16:44-52- Review this passage through the lens of 16:23-29. How did Israel’s sin affect her reputation in the eyes of the pagan nations around her?

How does it affect the reputation of Christ and the church when a high profile Christian is publicly exposed in his sin?

16:53-58- How is God using shame as a tool in this passage? Explain “how the mighty have fallen!” in 16:56-57.

16:59-63- What is God’s overall goal for all this wrath, shame, and punishment? List and explain each of His objectives in this overall goal:

60a-

60b-

61a-

62a-

62b-

63a-

63b-

63c-

 What is the “everlasting covenant” God makes with those who, by faith, are truly His children?


Homework

• Add 15:7, 16:62 to your “And you/they shall know that I am the Lord” list. Write down who will know that He is the Lord, what will cause them to know He is the Lord, and why God wants them to know He is the Lord.

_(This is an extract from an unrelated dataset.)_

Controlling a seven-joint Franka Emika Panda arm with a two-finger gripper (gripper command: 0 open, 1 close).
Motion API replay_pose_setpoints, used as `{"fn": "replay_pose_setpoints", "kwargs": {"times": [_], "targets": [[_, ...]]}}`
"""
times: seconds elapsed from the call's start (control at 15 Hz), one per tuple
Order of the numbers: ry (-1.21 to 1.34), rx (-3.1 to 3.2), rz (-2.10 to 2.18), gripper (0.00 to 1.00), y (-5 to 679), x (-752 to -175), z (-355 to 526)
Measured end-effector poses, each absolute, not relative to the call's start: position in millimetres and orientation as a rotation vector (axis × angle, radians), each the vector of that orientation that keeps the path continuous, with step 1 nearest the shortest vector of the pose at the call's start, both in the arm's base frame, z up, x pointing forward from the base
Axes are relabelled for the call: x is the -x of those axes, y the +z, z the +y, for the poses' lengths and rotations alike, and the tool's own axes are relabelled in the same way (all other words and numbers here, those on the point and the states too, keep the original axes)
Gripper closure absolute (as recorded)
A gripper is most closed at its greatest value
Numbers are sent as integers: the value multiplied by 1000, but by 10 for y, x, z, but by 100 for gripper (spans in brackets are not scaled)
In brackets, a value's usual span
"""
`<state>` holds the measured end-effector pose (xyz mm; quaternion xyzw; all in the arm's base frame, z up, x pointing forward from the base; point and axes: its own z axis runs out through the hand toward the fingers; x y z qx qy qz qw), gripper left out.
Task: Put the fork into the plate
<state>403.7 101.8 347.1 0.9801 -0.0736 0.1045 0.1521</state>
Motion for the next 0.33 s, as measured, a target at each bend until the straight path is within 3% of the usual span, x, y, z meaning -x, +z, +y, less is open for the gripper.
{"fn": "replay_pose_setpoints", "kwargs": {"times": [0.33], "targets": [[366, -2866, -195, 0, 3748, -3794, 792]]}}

• Take a moment to “remember the days of your youth,” when Christ first saved you. How did Christ bring you from death to life, cleanse you, and bless you “in Christ with every spiritual blessing in the heavenly places”? For the next week, take a few minutes every day to reflect on the gospel and what God has done for you in Christ. (Some people call this “preaching the gospel to yourself”.) How might “remembering the days of your youth” in this way help you to walk in humility and gratitude to God instead of straying off into sin and idolatry?